Go through the material below, count the lines with the word "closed", and reply with the count alone.
═════ Data below
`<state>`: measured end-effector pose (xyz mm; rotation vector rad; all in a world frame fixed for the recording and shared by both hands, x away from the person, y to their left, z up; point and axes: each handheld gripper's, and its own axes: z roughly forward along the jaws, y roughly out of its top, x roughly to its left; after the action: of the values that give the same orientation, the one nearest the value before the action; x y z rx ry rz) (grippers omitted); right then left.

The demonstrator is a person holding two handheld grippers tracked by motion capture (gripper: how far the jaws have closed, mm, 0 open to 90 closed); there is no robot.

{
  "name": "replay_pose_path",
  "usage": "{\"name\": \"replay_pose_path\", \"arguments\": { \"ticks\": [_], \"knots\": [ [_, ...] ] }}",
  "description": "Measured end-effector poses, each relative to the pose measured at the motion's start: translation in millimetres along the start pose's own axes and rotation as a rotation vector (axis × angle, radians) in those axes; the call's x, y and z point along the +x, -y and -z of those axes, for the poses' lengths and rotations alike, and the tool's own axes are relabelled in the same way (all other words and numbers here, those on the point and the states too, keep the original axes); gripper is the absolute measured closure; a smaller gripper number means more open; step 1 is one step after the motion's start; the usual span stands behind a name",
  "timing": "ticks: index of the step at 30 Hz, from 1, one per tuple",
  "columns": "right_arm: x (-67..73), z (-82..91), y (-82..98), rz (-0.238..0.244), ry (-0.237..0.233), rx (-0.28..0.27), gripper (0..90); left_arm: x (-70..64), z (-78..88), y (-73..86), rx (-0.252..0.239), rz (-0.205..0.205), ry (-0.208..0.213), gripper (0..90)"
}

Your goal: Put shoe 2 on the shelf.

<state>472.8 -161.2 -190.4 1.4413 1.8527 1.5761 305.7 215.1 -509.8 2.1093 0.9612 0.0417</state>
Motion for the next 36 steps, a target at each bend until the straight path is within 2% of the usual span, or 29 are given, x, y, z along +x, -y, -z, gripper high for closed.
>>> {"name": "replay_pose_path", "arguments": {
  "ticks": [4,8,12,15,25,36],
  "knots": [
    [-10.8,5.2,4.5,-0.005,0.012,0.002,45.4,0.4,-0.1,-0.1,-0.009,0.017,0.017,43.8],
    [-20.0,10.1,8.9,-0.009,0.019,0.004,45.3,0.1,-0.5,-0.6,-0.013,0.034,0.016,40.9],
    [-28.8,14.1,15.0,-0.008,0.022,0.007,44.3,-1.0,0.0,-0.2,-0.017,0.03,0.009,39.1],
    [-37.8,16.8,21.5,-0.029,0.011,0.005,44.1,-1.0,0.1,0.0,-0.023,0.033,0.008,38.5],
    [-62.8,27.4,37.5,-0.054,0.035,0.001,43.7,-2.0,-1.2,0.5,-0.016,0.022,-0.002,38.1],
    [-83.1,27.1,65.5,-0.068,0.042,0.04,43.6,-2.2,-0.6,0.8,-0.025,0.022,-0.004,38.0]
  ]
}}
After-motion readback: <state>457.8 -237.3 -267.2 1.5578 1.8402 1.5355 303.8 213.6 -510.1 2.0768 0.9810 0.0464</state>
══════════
* Worked solution: 2